**Task description**: Everything in the listing beneath must be transcribed exactly.

*** Opening of Records to use ***

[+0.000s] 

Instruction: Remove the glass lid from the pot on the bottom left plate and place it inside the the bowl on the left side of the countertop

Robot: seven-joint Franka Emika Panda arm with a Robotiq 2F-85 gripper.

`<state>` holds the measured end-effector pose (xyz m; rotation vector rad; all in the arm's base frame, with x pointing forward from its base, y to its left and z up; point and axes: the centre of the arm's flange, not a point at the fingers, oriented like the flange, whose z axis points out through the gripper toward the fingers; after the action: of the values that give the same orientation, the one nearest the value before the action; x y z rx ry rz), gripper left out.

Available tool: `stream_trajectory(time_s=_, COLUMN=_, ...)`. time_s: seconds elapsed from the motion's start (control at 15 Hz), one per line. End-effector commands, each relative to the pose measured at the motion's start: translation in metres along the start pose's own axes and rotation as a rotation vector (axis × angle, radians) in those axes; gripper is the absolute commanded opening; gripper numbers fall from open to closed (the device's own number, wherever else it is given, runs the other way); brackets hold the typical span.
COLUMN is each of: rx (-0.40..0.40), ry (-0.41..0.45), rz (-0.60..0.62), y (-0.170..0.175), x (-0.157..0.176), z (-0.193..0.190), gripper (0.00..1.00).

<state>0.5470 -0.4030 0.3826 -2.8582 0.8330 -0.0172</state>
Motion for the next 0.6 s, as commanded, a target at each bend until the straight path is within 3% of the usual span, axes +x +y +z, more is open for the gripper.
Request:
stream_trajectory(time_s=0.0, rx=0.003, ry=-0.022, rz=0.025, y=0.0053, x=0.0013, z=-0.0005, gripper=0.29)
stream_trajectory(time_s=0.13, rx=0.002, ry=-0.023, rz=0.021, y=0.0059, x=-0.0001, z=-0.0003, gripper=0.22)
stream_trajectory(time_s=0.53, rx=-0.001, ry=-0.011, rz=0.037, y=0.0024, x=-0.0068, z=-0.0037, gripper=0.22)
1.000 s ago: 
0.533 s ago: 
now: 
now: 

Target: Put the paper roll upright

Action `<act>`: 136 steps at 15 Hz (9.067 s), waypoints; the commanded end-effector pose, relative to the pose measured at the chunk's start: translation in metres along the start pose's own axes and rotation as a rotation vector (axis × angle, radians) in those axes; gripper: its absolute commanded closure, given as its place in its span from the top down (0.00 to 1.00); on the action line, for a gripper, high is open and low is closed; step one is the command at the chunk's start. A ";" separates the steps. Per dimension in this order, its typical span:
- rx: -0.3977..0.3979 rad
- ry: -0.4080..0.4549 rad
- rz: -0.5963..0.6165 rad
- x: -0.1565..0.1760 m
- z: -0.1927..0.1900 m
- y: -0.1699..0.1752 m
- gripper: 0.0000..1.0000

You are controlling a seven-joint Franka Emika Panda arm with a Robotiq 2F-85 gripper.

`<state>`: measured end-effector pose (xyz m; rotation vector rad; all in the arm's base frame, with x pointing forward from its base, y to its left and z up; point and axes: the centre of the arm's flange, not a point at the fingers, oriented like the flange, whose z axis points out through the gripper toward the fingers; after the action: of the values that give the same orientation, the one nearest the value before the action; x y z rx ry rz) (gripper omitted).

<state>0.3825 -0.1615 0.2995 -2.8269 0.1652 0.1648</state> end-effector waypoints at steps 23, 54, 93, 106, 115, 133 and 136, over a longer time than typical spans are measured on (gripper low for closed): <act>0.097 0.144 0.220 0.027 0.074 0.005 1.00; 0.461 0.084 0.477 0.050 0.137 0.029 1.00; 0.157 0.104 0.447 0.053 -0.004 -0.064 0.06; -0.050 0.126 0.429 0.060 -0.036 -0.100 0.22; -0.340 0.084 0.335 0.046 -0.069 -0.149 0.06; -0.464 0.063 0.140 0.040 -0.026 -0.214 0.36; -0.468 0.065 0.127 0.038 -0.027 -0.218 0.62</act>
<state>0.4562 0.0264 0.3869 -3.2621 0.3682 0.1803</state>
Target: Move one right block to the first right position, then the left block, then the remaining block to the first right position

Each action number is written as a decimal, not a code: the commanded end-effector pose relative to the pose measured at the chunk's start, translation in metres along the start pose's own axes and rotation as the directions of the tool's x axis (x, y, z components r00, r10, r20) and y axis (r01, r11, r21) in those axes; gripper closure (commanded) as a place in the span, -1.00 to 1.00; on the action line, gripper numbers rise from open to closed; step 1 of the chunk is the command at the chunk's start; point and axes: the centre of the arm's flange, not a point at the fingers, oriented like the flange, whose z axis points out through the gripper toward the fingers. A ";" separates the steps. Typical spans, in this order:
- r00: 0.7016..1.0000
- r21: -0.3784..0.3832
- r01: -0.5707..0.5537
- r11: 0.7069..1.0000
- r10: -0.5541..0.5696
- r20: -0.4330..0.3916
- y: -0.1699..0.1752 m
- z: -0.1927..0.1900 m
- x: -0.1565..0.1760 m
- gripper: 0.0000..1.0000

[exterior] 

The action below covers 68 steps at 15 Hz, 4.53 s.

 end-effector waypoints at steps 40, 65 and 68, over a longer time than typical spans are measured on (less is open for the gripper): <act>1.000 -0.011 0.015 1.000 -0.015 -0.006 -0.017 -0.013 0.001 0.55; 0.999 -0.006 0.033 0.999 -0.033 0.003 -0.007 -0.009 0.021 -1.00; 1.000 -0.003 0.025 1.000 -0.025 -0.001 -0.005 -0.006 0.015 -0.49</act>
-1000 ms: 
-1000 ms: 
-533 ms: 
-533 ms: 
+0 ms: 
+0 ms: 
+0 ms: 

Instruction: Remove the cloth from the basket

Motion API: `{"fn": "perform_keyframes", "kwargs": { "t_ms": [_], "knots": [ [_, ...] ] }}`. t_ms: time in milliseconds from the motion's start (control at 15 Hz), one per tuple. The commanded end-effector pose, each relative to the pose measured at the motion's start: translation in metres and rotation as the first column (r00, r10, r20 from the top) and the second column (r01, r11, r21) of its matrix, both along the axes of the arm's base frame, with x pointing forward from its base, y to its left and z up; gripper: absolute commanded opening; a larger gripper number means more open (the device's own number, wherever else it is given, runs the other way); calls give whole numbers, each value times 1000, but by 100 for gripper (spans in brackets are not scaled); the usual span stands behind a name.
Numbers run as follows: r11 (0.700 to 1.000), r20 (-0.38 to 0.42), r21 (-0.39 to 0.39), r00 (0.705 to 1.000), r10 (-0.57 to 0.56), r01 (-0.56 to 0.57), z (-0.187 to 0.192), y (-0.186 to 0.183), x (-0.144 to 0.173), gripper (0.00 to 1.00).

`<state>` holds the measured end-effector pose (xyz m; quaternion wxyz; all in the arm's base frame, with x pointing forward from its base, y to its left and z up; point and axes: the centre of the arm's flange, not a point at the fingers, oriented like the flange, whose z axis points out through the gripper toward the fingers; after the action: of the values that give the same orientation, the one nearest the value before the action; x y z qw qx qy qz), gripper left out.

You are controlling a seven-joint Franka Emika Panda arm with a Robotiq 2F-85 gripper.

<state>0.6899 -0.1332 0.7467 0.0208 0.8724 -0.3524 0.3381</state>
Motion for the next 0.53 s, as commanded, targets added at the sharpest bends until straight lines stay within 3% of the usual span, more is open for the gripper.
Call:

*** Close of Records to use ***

**Answer section**:
[+0.000s] 

Instruction: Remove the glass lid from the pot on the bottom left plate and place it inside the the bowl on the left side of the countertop

Robot: seven-joint Franka Emika Panda arm with a Robotiq 2F-85 gripper.

`<state>` holds the measured end-effector pose (xyz m; rotation vector rad; all in the arm's base frame, with x pointing forward from its base, y to its left and z up; point and axes: the centre of the arm's flange, not a point at the fingers, oriented like the flange, whose z axis points out through the gripper toward the fingers; after the action: of the values that give the same orientation, the one nearest the value before the action; x y z rx ry rz), gripper left out.

Available tool: `stream_trajectory(time_s=_, COLUMN=_, ...)`. time_s: seconds elapsed from the motion's start (control at 15 Hz), one per line. End-effector commands, each relative to the pose measured at the motion's start: translation in metres along the start pose's own axes and rotation as a rotation vector (axis × angle, radians) in those axes; gripper is the absolute commanded opening; gripper numbers fall from open to closed (the device's own number, wherever else it is given, runs the other way); brackets hold the typical span.
COLUMN is each of: rx (-0.40..0.40), ry (-0.41..0.45), rz (-0.60..0.62), y (-0.170..0.175), x (-0.157..0.176), z (-0.193..0.190), gripper (0.00..1.00).

<state>0.5470 -0.4030 0.3826 -2.8582 0.8330 -0.0172</state>
Motion for the next 0.6 s, as commanded, a target at each bend until the straight path is within 3% of the usual span, axes +x +y +z, more is open for the gripper.
Request:
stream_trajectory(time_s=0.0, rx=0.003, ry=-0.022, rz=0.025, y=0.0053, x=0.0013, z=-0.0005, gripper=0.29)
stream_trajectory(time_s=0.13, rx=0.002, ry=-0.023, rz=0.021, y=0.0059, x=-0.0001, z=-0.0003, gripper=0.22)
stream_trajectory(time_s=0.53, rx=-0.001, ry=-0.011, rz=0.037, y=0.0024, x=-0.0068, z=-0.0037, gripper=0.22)
1.000 s ago: 
0.533 s ago: 
now: 
now: 

Target: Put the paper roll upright

Action `<act>`: 136 steps at 15 Hz (9.067 s), waypoints; the commanded end-effector pose, relative to the pose measured at the chunk's start: translation in metres along the start pose's own axes and rotation as a rotation vector (axis × angle, radians) in those axes; gripper: its absolute commanded closure, given as its place in its span from the top down (0.00 to 1.00); on the action line, for a gripper, high is open and low is closed; step one is the command at the chunk's start. A ";" separates the steps. Per dimension in this order, its typical span:
- rx: -0.3977..0.3979 rad
- ry: -0.4080..0.4549 rad
- rz: -0.5963..0.6165 rad
- x: -0.1565..0.1760 m
- z: -0.1927..0.1900 m
- y: -0.1699..0.1752 m
- gripper: 0.0000..1.0000

You are controlling a seven-joint Franka Emika Panda arm with a Robotiq 2F-85 gripper.

`<state>`: measured end-effector pose (xyz m; rotation vector rad; all in the arm's base frame, with x pointing forward from its base, y to its left and z up; point and axes: the centre of the arm's flange, not a point at the fingers, oriented like the flange, whose z axis points out through the gripper toward the fingers; after the action: of the values that give the same orientation, the one nearest the value before the action; x y z rx ry rz) (gripper omitted).

<state>0.3825 -0.1615 0.2995 -2.8269 0.1652 0.1648</state> end-effector waypoints at steps 23, 54, 93, 106, 115, 133 and 136, over a longer time than typical spans are measured on (gripper low for closed): <act>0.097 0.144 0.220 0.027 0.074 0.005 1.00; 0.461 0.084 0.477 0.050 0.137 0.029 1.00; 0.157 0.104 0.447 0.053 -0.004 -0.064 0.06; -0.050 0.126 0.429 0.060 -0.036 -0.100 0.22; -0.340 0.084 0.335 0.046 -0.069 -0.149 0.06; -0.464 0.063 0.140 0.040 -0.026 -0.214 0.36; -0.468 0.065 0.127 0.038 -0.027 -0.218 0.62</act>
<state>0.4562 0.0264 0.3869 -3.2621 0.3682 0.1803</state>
Target: Move one right block to the first right position, then the left block, then the remaining block to the first right position

Each action number is written as a decimal, not a code: the commanded end-effector pose relative to the pose measured at the chunk's start, translation in metres along the start pose's own axes and rotation as the directions of the tool's x axis (x, y, z components r00, r10, r20) and y axis (r01, r11, r21) in those axes; gripper closure (commanded) as a place in the span, -1.00 to 1.00; on the action line, gripper numbers rise from open to closed; step 1 of the chunk is the command at the chunk's start; point and axes: the centre of the arm's flange, not a point at the fingers, oriented like the flange, whose z axis points out through the gripper toward the fingers. A ";" separates the steps. Typical spans, in this order:
- r00: 0.7016..1.0000
- r21: -0.3784..0.3832
- r01: -0.5707..0.5537
- r11: 0.7069..1.0000
- r10: -0.5541..0.5696
- r20: -0.4330..0.3916
- y: -0.1699..0.1752 m
- z: -0.1927..0.1900 m
- x: -0.1565..0.1760 m
- gripper: 0.0000..1.0000

[exterior] 

The action below covers 68 steps at 15 Hz, 4.53 s.

 end-effector waypoints at steps 40, 65 and 68, over a longer time than typical spans are measured on (less is open for the gripper): <act>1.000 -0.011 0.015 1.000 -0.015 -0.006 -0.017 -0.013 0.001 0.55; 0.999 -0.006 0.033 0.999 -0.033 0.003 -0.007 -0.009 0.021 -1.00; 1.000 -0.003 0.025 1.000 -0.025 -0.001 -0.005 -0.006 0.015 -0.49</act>
-1000 ms: 
-1000 ms: 
-533 ms: 
-533 ms: 
+0 ms: 
+0 ms: 
+0 ms: 

Instruction: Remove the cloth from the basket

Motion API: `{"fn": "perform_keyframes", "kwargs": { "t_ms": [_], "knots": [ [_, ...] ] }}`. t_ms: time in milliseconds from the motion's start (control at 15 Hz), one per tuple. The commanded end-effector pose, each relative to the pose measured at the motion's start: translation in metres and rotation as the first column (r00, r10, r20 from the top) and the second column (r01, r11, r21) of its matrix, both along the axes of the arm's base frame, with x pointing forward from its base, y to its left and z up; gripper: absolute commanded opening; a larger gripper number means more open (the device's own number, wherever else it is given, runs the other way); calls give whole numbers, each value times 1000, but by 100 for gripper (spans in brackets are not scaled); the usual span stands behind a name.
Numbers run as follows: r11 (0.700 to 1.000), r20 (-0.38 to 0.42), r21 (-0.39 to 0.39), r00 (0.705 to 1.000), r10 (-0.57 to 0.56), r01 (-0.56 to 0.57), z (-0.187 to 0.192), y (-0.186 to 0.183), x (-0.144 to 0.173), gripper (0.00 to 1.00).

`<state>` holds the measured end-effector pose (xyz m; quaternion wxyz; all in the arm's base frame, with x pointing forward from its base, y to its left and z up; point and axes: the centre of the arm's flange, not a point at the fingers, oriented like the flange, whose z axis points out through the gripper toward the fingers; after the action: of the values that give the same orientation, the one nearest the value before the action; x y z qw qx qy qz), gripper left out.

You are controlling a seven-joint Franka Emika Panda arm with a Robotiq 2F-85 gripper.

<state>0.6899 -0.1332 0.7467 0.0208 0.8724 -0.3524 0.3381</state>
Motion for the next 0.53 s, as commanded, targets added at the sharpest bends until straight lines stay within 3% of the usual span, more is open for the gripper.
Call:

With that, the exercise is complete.